Irrational finding

Multiply both the numerator and denominator of each fraction by the conjugate of the denominator. Then, for example, the first term simplifies to

$\dfrac{1}{\sqrt{1} + \sqrt{2}} \cdot \dfrac{\sqrt{2} - \sqrt{1}}{\sqrt{2} - \sqrt{1}} = \sqrt{2} - \sqrt{1}.$

If you keep doing this for each successive fraction, by difference of squares you'll keep getting $1$ in the denominator to obtain $\left(\sqrt{2} - \sqrt{1}\right) + \left(\sqrt{3} - \sqrt{2}\right) + \left(\sqrt{4} - \sqrt{3}\right) + \cdots$

Notice that this is a telescoping series, and that $\sqrt{1} = 1$ does not "collapse" as the other terms do. Our partial sums are

$\displaystyle \begin{aligned} & S_1 = \sqrt{2} - 1 \\ & S_2 = \sqrt{3} - 1 \\ & S_3 = \sqrt{4} - 1 \\ & S_4 = \sqrt{5} - 1 \\ & \cdot \\ & \cdot \\ & \cdot \\ & S_k = \sqrt{k + 1} - 1 \end{aligned}$

Thus, $S_k$ can only be rational if $k + 1$ is a perfect square. There are only two perfect squares between $2$ and $11$ inclusive: $4$ and $9$ .

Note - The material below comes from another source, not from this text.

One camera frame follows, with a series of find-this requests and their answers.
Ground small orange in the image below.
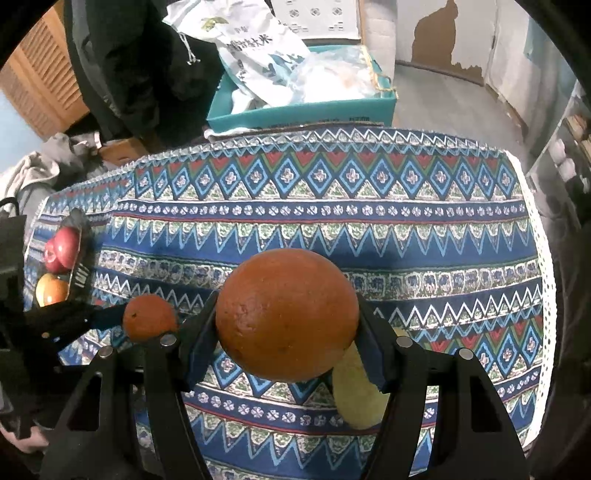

$\displaystyle \begin{aligned} k + 1 & = 4 \ \ \Longrightarrow \ \ a_3 = \sqrt{4} - 1 = 3 \\ k + 1 & = 9 \ \ \Longrightarrow \ \ a_8 = \sqrt{9} - 1 = 8 \end{aligned}$

Since $2$ of these partial sums are rational, $\boxed{8}$ of them are irrational.